Appears to also remove '<' and '>' from the list of accepted chars for unquoted attribs. Not sure how those chars actually interact with the rest of the sanitizer stuff, but note the HTML 5 parser rules explicitly specify that '>' should close out the tag, while '<' is technically bogus but should be treated as part of the attribute value for consistent fallback behavior:

http://dev.w3.org/html5/spec/Overview.html#attribute-value-unquoted-state

sumanah wrote:

Umherirrender, I am adding the "reviewed" keyword to this bug since you received a review from Brion in comment 7 in February. Do you have time and interest in revising the patch in accordance with those suggestions?
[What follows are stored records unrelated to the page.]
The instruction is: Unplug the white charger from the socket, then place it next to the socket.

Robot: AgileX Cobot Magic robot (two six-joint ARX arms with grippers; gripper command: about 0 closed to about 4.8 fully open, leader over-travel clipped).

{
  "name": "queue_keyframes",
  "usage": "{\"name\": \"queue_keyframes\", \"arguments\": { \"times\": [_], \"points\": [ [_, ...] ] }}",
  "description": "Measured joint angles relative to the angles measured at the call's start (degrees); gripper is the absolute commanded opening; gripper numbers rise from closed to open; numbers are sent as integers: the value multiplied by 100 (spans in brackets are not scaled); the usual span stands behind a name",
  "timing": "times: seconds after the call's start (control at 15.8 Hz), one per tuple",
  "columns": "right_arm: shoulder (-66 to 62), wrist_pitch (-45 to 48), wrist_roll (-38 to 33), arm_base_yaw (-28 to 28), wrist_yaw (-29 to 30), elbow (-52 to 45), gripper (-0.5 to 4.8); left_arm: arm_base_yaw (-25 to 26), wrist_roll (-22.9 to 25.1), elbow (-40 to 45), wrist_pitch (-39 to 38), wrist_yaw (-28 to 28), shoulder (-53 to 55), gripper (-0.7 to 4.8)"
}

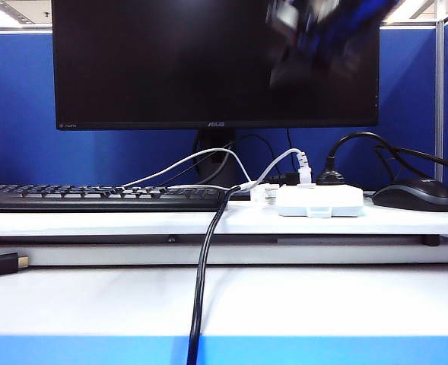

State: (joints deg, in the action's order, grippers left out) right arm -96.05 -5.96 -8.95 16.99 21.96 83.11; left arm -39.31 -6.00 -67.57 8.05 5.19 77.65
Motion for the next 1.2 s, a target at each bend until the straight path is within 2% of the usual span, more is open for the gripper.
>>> {"name": "queue_keyframes", "arguments": {
  "times": [0.13, 0.25, 0.32, 0.51, 0.63, 0.7, 0.89, 1.01, 1.2],
  "points": [
    [664, -275, 151, 0, -17, 0, -6, 0, 94, -4, 37, -2, -372, -4],
    [1873, -603, 306, 0, -28, 4, -6, -2, 612, 0, -310, -26, -1130, -5],
    [2293, -857, 413, 0, -33, 4, -6, -2, 645, -2, -446, -24, -1447, -5],
    [3248, -1827, 1047, 0, -251, -11, -6, -2, 649, -11, -1316, -251, -2433, -5],
    [3818, -2181, 1182, 0, -319, -380, -6, -2, 662, -7, -2371, -507, -3003, -5],
    [4503, -2048, 1187, 0, -332, -1123, -6, -2, 791, -7, -3405, -555, -3491, -5],
    [5482, -1676, 1182, 0, -289, -2496, -6, -4, 925, 188, -4597, -649, -4205, -5],
    [6269, -1228, 1062, 0, -313, -3803, -6, -2, 925, 802, -4719, -651, -4898, -4],
    [7176, -282, 767, 0, -704, -5333, -6, -4, 859, 1862, -4721, -649, -5455, -5]
  ]
}}
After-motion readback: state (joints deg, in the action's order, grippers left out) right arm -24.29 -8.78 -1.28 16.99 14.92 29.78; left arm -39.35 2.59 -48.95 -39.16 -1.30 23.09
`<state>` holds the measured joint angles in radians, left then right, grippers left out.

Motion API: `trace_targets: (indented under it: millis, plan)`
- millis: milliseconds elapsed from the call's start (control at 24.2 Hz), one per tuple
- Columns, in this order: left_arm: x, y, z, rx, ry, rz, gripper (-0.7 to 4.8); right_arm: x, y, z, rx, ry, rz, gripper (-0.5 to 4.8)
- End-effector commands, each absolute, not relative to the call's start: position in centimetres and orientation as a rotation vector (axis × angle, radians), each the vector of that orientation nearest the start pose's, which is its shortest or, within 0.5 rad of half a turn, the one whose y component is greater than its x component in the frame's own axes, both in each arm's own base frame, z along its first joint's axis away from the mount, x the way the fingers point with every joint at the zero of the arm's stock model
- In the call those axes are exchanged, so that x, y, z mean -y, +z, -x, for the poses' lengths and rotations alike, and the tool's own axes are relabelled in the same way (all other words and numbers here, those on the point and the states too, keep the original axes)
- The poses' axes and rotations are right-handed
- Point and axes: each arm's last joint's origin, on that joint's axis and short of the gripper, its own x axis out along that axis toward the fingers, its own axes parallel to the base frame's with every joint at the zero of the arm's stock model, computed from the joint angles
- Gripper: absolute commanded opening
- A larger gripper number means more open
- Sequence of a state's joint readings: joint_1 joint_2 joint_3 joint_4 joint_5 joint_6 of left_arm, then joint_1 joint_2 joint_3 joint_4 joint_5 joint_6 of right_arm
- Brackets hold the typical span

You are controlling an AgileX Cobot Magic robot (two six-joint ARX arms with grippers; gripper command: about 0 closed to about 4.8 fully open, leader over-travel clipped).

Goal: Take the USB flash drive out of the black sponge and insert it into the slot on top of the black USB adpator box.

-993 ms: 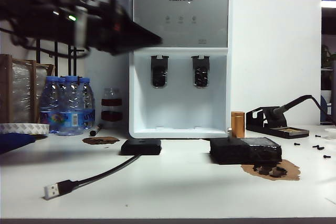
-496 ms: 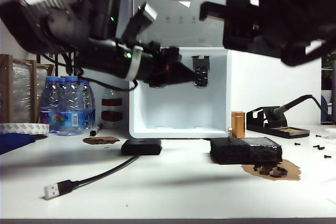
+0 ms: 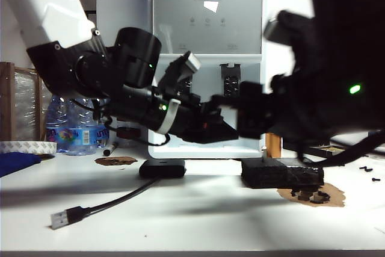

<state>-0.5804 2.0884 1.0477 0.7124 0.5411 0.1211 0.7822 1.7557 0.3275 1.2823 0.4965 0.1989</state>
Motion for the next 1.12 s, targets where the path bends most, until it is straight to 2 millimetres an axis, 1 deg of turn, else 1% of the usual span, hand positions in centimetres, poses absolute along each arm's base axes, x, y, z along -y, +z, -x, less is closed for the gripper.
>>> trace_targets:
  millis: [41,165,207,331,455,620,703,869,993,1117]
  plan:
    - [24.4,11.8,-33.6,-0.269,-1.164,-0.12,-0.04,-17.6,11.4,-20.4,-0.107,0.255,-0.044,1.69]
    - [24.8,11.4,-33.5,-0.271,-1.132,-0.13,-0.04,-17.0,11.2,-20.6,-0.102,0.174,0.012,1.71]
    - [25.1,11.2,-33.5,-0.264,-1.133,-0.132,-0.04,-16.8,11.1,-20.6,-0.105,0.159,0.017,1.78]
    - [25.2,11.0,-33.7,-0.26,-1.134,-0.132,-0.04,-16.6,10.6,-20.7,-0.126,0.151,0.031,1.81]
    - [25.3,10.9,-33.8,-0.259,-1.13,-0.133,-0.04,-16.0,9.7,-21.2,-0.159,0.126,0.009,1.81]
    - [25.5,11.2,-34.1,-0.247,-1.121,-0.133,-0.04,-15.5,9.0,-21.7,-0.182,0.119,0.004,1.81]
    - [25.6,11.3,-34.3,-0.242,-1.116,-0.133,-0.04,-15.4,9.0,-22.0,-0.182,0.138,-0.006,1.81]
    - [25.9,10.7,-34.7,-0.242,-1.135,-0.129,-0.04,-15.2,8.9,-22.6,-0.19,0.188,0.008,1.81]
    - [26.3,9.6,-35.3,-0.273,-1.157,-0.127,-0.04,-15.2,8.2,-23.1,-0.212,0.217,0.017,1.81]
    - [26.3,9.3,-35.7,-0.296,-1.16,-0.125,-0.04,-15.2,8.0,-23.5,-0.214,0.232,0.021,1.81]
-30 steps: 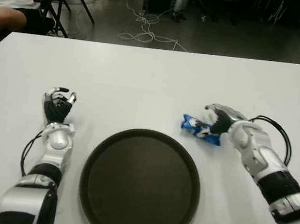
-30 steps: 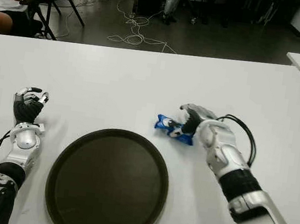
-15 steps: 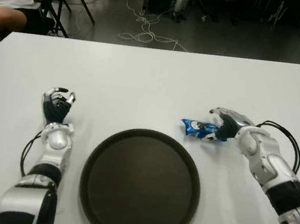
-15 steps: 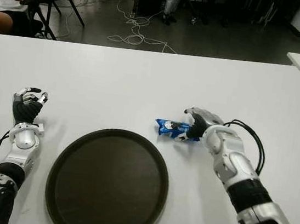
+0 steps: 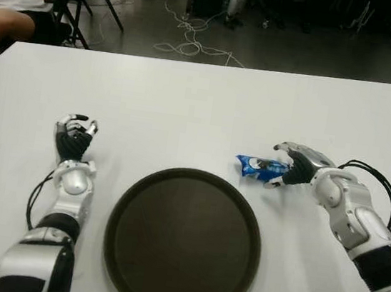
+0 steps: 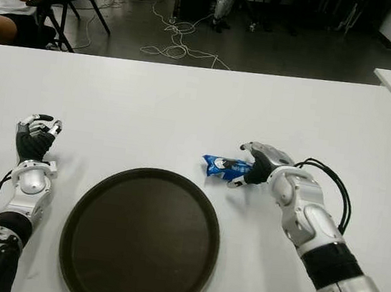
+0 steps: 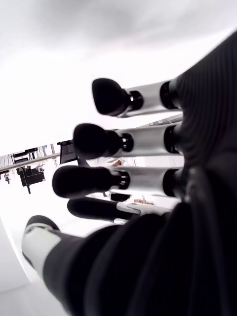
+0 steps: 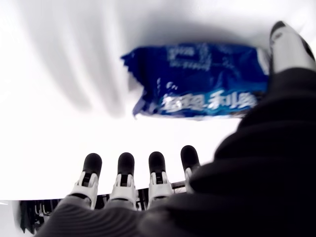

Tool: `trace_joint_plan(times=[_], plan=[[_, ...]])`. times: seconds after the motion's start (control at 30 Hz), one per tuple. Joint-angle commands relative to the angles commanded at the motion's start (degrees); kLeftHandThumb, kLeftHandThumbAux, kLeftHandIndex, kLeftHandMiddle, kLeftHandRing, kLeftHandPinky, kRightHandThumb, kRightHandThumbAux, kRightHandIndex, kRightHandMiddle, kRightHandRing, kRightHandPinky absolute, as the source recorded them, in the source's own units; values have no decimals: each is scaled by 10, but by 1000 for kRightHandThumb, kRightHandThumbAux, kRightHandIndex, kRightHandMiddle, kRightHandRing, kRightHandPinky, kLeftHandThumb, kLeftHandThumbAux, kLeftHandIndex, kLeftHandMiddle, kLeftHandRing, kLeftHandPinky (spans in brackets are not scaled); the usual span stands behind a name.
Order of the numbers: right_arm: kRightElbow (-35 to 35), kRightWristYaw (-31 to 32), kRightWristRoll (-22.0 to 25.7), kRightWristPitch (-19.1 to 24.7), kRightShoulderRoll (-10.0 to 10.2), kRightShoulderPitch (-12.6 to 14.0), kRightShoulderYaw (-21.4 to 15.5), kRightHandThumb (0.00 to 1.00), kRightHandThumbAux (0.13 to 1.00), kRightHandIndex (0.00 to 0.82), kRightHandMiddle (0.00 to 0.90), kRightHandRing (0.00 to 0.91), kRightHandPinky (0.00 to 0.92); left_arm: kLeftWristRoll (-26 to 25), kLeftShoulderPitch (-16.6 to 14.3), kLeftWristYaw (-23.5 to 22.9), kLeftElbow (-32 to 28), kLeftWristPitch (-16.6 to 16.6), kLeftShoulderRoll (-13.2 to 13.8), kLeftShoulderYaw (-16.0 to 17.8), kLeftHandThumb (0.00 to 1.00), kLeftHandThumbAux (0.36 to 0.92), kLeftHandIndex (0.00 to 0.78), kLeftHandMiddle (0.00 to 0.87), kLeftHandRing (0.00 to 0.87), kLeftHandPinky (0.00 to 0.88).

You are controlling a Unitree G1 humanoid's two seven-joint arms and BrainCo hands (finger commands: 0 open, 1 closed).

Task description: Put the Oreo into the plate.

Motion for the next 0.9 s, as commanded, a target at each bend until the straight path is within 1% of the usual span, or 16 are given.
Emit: trace_joint_plan(times=[0.27,0.5,0.9], plan=[[4,3,4,-17,-2,-1,1,0,584,0,0,0,0,-1,2,-9,-2,-5,0,1,703,718,435,745,761,779],[0,10,3,-26,-3,-3,0,0,590,0,0,0,0,2,2,-3,-2,-4,0,0,702,719,435,742,758,770],[8,21,0,-31,0,-12,4,0,580,0,0,0,0,4,-1,1,0,6,2,-1,701,719,434,739,756,772]])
Thanks for the patch!

Comment on attachment 7932
change the attribs regex to handle the quoted and unquoted attributes same

I am not able to provide a new patch with parser tests or which have the right regex for the specifition.

Marking patch as obsolete.

Echoing comment 7: parser tests need to be added, so that we can ensure that the PHP parser and Parsoid have the same behavior.

matmarex subscribed.

In the given example page (https://test.wikipedia.org/wiki/MW_ATTRIBS_REGEX), quoted and unquoted examples are now parsed identically.

I think this has been fixed as part of T108134: Parse bare attributes according to the html5 spec.